### DATA BELOW
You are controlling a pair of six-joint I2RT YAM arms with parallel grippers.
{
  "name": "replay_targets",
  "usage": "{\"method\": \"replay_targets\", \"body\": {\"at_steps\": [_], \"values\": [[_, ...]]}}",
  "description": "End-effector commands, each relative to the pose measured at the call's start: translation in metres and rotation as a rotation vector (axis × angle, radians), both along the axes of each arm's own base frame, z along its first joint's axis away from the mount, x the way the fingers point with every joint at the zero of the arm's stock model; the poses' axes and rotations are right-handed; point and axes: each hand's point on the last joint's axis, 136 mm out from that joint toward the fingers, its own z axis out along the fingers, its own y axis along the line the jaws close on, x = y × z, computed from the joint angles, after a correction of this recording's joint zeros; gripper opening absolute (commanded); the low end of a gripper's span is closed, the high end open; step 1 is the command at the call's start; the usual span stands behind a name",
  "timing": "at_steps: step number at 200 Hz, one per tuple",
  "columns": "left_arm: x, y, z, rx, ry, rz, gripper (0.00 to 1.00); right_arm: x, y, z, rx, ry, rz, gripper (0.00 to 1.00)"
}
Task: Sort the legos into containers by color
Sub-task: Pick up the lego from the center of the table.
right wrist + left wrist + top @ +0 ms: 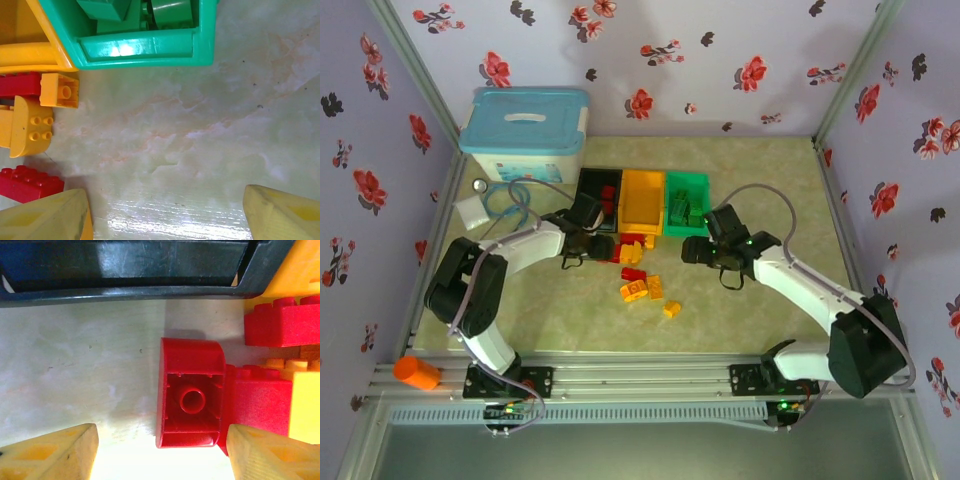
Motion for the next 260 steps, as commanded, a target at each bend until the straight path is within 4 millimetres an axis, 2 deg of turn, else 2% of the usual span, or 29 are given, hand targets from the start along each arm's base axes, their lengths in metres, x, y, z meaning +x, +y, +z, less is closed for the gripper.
{"method": "replay_targets", "body": {"at_steps": [1, 84, 142, 183, 260], "values": [[0.005, -0.003, 0.0, 0.004, 0.006, -0.021, 0.69, -0.003, -0.003, 0.001, 0.001, -0.007, -0.024, 0.81], [-0.004, -0.015, -0.012, 0.017, 0.048, -0.071, 0.7, -0.004, -0.002, -0.003, 0.008, -0.001, -0.027, 0.81], [-0.003, -0.002, -0.027, 0.05, 0.079, -0.031, 0.69, -0.006, -0.005, -0.004, 0.002, -0.001, -0.03, 0.81], [-0.001, 0.0, -0.034, 0.061, 0.097, -0.03, 0.67, -0.006, -0.005, -0.005, 0.004, 0.0, -0.034, 0.81], [-0.007, 0.014, -0.035, 0.047, 0.105, 0.003, 0.63, -0.005, -0.004, -0.004, 0.005, -0.002, -0.034, 0.81]]}}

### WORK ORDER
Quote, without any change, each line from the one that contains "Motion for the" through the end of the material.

### SOLVED PROBLEM
Motion for the next 260 steps, as commanded, a target at each bend until the straight path is within 4 millimetres an axis, 2 deg of turn, else 2% of the usual span, or 29 are given, hand targets from the start along each arm's base axes, their lengths in metres, x, y, z meaning +x, +y, +z, less is closed for the gripper.
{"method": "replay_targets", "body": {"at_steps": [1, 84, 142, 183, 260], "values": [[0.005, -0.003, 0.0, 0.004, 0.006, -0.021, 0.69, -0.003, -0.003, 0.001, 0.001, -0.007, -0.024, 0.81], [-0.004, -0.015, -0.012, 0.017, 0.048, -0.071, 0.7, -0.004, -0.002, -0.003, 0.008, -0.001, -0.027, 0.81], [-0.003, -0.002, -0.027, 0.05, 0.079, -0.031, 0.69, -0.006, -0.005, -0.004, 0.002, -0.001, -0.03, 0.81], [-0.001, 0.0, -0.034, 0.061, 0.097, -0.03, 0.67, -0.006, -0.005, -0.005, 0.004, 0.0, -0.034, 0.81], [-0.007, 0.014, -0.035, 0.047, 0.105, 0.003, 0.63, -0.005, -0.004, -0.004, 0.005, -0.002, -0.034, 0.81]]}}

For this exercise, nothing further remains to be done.